1. Map and deed research

A competent survey of the land begins with a close read of the title papers for the project, including detailed research of historical maps and deeds, some dating back to the late 1800's and early 1900's. Details in an old partition map, or a word buried deep in the metes and bounds legal description of a property deed can significantly impact the time and cost of the diligent surveyor's investigation and boundary line analysis. 

Conducting thorough research of the record is absolutely necessary to the ultimate success of every field survey; it should never be rushed. This crucial step is complicated by the manner in which land transactions were handled in the past, resulting in many illegible, contradictory, and poorly crafted legal descriptions in recorded documents.


2. Legal description details

The original creation date of the legal description for the property is important. Does the legal description reach back into a bygone era, perhaps even back to the time of the California Ranchos? Was the land conveyed by a metes and bounds description? Does the description reference additional underlying deeds and maps? What do those documents describe? How complete and accurate are they?


3. Senior/Junior property rights

The timing sequence of grant deed recordation has a significant impact on the determination of real property rights. There are two basic scenarios: simultaneous conveyance and sequence conveyance.
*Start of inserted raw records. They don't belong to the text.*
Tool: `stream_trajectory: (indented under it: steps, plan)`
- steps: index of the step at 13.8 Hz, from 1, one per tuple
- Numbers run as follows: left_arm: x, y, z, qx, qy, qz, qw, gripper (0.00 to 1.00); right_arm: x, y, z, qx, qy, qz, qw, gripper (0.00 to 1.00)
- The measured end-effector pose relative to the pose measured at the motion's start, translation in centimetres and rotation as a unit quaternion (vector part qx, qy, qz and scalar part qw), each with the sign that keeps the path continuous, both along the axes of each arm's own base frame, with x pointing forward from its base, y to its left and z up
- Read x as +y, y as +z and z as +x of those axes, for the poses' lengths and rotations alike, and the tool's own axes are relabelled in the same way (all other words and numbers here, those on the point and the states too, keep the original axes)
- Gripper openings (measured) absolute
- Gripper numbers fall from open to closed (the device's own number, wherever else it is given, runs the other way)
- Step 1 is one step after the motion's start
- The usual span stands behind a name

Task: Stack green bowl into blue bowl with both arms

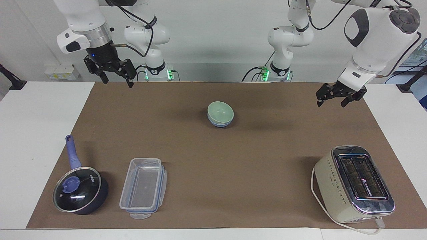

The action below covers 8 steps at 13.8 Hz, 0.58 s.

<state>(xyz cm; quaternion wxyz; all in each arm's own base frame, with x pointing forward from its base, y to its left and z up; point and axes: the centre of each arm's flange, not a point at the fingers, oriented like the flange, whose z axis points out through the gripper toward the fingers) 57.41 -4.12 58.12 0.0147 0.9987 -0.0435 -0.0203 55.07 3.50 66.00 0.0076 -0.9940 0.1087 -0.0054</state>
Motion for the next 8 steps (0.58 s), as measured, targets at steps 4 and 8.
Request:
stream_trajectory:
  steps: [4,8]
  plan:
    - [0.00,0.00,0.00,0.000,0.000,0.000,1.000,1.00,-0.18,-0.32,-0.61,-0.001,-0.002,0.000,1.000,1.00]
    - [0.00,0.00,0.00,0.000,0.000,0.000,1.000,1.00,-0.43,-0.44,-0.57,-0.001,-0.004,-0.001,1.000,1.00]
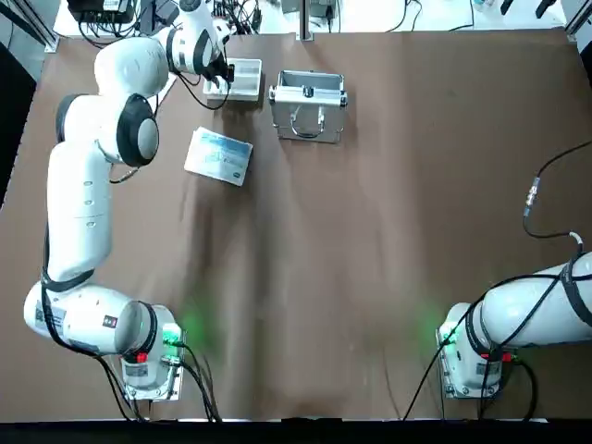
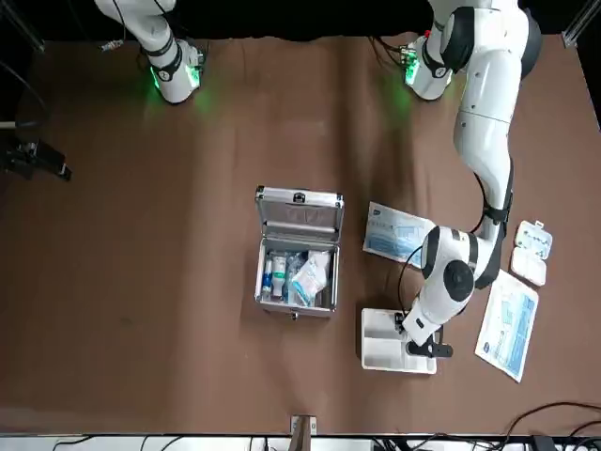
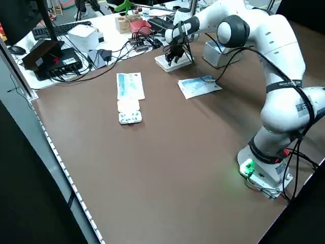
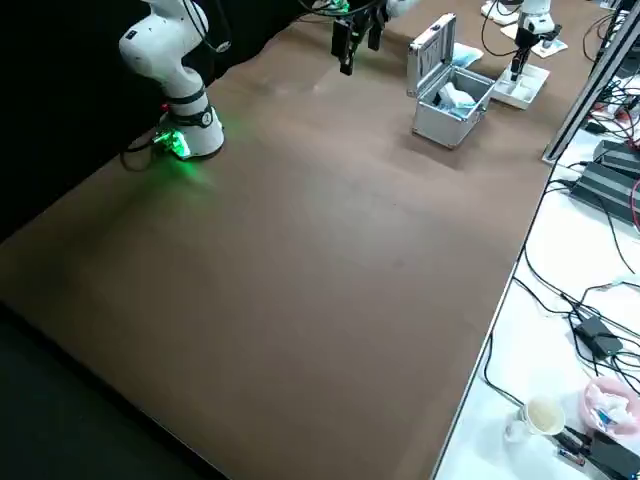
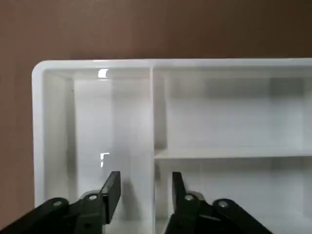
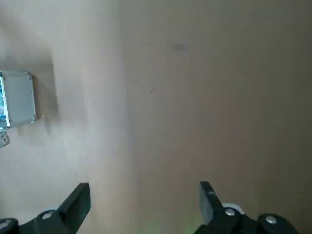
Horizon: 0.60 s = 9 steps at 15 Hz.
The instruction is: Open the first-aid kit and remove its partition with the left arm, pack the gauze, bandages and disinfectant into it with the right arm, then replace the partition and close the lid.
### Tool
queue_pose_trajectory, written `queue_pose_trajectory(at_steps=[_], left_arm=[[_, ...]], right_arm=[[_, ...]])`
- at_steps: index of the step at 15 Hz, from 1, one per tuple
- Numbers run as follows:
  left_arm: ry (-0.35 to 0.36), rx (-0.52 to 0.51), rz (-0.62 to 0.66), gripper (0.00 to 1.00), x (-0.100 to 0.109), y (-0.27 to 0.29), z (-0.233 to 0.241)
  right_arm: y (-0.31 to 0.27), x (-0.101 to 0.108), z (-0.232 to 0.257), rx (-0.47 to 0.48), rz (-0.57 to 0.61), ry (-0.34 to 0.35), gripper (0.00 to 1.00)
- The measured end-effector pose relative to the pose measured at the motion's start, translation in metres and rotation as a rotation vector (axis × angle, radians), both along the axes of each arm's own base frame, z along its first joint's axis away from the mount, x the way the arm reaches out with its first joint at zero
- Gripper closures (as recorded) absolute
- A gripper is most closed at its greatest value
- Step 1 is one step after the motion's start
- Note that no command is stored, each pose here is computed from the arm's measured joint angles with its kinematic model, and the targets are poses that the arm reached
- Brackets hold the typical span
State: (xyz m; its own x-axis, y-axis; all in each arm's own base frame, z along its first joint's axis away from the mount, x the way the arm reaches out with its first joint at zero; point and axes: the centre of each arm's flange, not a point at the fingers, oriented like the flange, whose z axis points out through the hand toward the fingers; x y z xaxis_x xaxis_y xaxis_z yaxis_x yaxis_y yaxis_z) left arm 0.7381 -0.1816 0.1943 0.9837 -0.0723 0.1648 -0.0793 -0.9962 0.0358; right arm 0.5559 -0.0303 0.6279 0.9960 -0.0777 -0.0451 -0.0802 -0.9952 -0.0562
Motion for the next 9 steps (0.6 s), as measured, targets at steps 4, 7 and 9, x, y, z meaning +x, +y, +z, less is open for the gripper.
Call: queue_pose_trajectory(at_steps=[4, 7, 9], left_arm=[[-0.001, 0.0, 0.0, 0.55, 0.0003, 0.0, 0.0004], [-0.001, -0.001, 0.002, 0.63, 0.0003, -0.0001, 0.0005], [-0.001, -0.001, 0.002, 0.65, 0.0003, -0.0001, 0.0005]], right_arm=[[0.0102, -0.0007, 0.0041, -0.001, -0.012, -0.002, 0.01], [0.01, -0.0007, 0.0041, -0.001, -0.017, -0.002, 0.01], [0.009, -0.0005, 0.0044, -0.001, -0.019, -0.004, 0.01]])
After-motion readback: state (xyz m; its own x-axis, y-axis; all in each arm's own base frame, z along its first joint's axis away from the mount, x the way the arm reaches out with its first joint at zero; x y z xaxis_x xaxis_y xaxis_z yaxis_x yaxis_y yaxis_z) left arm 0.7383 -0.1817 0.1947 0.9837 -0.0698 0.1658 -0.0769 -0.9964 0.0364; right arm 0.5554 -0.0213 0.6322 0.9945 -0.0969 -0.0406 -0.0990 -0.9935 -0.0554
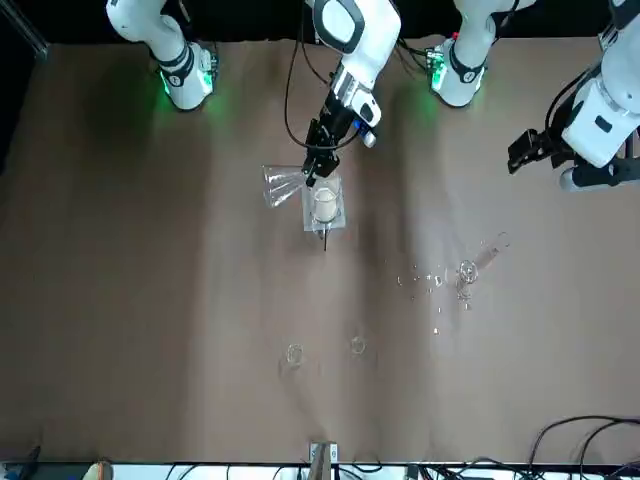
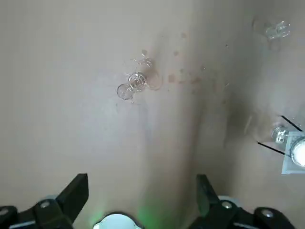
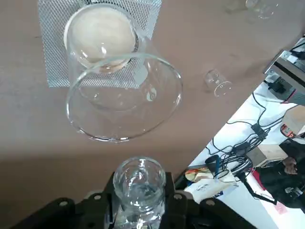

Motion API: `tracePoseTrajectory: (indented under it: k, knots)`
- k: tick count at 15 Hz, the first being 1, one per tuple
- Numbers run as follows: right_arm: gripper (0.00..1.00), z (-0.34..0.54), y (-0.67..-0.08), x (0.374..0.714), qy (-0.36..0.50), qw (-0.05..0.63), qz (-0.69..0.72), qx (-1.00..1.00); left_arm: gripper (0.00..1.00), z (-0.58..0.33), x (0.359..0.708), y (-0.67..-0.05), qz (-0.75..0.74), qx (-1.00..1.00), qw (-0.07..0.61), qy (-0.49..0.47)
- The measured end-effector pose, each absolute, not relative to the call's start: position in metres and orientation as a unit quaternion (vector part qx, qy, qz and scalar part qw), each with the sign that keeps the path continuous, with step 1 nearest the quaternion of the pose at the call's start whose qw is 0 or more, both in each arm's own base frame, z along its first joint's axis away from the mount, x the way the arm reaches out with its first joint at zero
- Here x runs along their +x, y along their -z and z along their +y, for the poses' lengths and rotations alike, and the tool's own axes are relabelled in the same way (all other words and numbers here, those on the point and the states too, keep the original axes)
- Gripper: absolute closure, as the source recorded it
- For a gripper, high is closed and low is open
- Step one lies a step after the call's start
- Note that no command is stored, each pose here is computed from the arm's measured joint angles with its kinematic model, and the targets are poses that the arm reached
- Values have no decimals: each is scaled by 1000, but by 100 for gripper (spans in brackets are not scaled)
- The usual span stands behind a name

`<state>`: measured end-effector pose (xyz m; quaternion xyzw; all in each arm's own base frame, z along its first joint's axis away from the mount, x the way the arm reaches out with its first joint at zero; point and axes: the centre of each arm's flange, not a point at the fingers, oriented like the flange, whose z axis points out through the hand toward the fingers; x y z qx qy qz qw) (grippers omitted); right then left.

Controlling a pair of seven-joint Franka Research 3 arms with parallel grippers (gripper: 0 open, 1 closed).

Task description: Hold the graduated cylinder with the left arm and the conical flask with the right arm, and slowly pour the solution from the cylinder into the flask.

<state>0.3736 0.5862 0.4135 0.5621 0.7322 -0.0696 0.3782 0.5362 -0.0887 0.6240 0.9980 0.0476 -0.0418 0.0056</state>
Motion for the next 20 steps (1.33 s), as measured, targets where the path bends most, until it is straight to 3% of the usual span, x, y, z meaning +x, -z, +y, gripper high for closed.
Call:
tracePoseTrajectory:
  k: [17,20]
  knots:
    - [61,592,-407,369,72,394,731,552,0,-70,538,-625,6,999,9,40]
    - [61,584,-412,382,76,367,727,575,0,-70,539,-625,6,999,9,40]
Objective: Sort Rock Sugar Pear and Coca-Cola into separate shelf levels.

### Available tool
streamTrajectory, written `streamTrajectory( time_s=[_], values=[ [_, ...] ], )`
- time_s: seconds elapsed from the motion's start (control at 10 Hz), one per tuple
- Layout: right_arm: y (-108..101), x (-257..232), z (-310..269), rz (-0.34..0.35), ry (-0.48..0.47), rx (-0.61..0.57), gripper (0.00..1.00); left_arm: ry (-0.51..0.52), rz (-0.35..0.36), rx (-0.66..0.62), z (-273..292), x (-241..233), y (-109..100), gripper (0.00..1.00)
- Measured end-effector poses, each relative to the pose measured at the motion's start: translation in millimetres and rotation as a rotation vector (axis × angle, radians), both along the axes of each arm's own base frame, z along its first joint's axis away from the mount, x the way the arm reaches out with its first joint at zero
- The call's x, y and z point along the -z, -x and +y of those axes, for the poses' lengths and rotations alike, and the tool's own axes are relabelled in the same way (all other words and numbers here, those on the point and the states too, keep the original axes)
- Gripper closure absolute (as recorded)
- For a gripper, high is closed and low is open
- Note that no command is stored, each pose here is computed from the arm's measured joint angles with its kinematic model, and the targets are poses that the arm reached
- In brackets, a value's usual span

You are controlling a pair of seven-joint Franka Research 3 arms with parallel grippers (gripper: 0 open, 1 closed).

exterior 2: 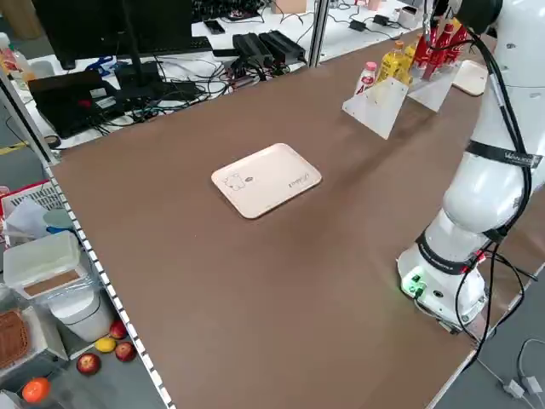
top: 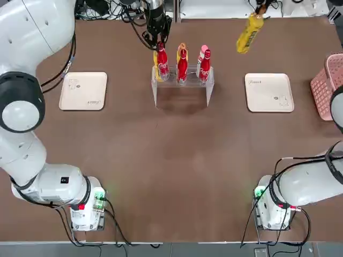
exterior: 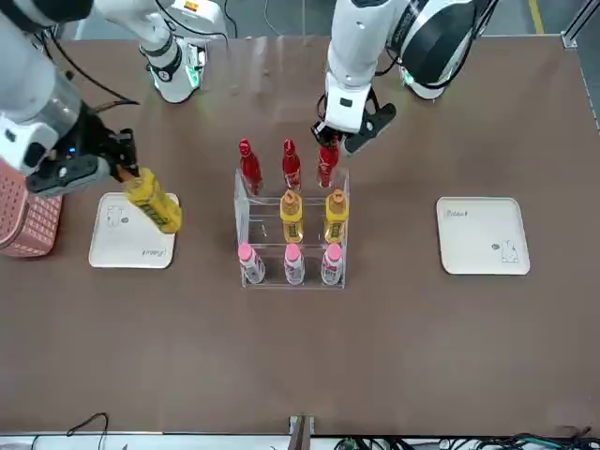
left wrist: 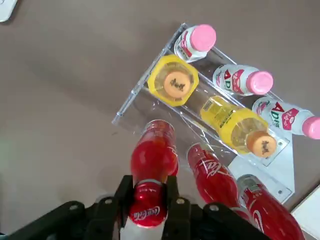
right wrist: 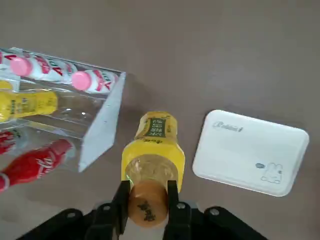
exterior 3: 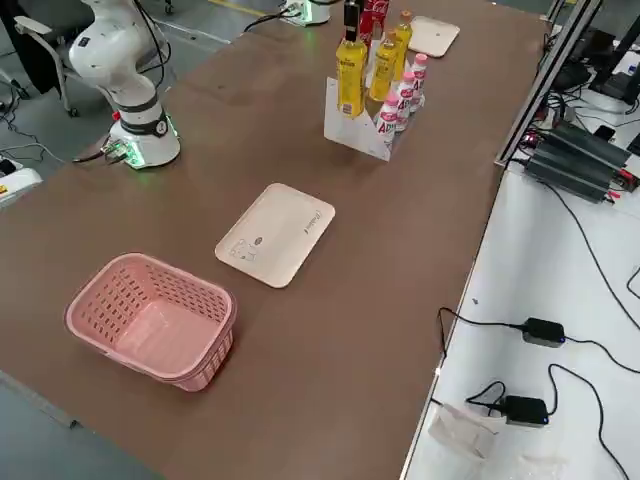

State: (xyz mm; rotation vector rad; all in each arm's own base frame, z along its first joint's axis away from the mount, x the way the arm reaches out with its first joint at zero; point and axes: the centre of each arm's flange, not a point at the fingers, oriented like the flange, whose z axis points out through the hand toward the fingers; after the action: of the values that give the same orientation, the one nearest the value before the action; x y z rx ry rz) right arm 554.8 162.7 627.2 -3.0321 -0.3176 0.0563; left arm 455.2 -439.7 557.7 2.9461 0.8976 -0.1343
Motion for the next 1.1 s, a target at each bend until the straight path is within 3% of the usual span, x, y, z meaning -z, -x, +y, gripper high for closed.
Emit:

Simultaneous conveyance occurs when several grant deeds are recorded at the same moment in time. An example of this is the recording of a subdivision map in which each of the lots is created at a single snapshot in time. No senior/junior property rights are created; every lot gets treated equitably.

 Sequence conveyance occurs when grant deeds are recorded on different dates and times. Sequence conveyances were common in California; many properties were conveyed by individual deeds with metes and bounds legal descriptions. In these situations, the adage "first in time, first in line" prevails - senior/junior property rights of adjoining properties need to be evaluated carefully to determine the location of property boundary lines.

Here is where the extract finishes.